Systems Over Willpower
Relying on self-control doesn't work long-term. Instead, you'll build environmental cues and automated processes that make good financial choices easier than bad ones. Less friction, better results.
Values Alignment
Budgets fail when they conflict with what you actually care about. We help you design a financial plan that reflects your real priorities—so sticking to it feels natural rather than restrictive.

How Our Process Actually Works
We start with assessment, not advice. Before suggesting any changes, we need to understand your current relationship with money—both the practical details and the psychological patterns.
Our programs run between six and eight months because meaningful behavioral change takes time. Quick fixes don't last.
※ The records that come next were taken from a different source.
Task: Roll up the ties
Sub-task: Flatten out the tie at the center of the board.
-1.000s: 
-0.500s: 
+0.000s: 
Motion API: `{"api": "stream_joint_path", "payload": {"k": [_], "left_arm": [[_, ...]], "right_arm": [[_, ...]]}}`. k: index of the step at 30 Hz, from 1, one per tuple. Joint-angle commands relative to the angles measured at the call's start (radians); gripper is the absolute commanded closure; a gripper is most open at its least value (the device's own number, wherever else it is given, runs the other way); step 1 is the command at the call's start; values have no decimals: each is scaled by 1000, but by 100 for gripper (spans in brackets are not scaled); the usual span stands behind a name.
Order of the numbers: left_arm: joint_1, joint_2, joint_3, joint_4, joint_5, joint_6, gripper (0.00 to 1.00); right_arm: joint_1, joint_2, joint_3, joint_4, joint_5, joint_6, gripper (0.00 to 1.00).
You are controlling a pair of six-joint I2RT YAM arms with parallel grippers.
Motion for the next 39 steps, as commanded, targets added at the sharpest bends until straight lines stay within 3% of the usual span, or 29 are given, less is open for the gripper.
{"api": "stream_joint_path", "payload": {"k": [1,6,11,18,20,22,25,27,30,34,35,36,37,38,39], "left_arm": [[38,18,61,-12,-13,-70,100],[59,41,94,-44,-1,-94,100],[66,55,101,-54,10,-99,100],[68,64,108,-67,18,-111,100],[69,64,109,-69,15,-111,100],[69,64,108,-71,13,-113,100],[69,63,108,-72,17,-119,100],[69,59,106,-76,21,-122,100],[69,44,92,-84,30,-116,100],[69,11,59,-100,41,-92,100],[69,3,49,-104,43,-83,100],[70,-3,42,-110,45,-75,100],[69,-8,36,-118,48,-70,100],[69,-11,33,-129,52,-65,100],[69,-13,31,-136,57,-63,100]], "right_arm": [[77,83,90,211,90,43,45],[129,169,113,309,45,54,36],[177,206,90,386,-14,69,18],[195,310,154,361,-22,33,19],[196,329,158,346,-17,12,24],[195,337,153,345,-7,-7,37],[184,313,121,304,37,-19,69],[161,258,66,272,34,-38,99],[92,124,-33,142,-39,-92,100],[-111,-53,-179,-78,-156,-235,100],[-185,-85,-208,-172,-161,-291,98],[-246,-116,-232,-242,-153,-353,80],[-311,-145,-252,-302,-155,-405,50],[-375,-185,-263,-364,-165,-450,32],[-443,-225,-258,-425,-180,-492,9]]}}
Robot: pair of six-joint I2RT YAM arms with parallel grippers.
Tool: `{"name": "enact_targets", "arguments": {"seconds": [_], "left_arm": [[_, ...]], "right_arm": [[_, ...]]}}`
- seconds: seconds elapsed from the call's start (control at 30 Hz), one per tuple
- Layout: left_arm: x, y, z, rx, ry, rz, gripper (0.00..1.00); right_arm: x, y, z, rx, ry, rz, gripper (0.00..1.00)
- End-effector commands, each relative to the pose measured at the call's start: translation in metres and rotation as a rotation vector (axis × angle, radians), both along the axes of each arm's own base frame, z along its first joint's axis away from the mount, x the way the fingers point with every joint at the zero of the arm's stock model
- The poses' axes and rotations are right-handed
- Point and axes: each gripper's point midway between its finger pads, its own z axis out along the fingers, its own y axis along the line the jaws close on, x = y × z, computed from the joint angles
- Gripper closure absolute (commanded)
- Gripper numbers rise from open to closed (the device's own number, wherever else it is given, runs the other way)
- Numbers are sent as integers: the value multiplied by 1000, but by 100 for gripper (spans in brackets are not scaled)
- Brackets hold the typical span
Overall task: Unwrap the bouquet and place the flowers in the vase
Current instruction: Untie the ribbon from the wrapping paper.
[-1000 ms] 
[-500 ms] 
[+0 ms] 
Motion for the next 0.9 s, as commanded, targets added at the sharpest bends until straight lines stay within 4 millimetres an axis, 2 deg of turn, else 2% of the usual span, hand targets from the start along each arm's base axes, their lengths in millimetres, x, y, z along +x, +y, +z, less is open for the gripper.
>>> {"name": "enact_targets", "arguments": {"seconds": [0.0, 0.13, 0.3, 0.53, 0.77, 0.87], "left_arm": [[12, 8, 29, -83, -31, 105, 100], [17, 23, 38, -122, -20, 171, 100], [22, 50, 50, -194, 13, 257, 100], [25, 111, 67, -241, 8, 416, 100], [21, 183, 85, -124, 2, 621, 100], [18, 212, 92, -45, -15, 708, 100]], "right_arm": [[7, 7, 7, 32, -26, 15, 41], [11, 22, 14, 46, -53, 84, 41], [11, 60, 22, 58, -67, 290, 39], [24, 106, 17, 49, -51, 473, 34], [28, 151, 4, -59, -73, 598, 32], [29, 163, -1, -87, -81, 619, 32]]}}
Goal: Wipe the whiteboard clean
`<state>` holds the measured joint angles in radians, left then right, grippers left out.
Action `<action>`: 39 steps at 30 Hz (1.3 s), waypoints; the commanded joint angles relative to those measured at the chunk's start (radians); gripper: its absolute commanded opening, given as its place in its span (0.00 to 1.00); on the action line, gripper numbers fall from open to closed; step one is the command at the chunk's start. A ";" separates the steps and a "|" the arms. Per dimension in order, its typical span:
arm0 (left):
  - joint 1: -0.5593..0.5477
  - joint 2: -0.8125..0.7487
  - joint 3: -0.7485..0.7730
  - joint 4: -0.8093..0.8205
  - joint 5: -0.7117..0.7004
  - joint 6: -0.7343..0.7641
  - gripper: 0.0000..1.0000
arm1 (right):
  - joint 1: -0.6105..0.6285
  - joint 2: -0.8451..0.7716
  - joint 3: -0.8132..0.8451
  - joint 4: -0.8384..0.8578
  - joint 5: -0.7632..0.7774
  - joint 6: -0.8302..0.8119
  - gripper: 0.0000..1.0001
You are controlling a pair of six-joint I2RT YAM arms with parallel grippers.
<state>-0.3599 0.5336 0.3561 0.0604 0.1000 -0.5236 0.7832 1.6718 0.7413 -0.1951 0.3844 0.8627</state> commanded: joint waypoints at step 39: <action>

Building awareness, testing new habits, and adjusting based on what works for your specific situation—that's the real work.
- Monthly workshops exploring different psychological aspects of financial decision-making
- Individual reflection exercises to identify your personal money scripts and triggers
- Peer discussion sessions where you can learn from others facing similar challenges
- Practical implementation support as you test new approaches in your daily life
Programs typically begin in September 2025 and March 2026, giving you time to prepare and ensuring group cohesion throughout the learning process.
Who Teaches These Programs
We're not trying to be financial gurus. Just people who've spent years studying why smart individuals make confusing money choices.

Freya Hastings
Spent a decade researching consumer psychology before shifting focus to financial behavior. Her background in cognitive science shapes how we teach habit formation and decision architecture.

Cameron Voss
Former financial advisor who got tired of giving advice that people couldn't follow. Now focuses on understanding why traditional budgeting approaches fail and what actually helps people change their financial patterns.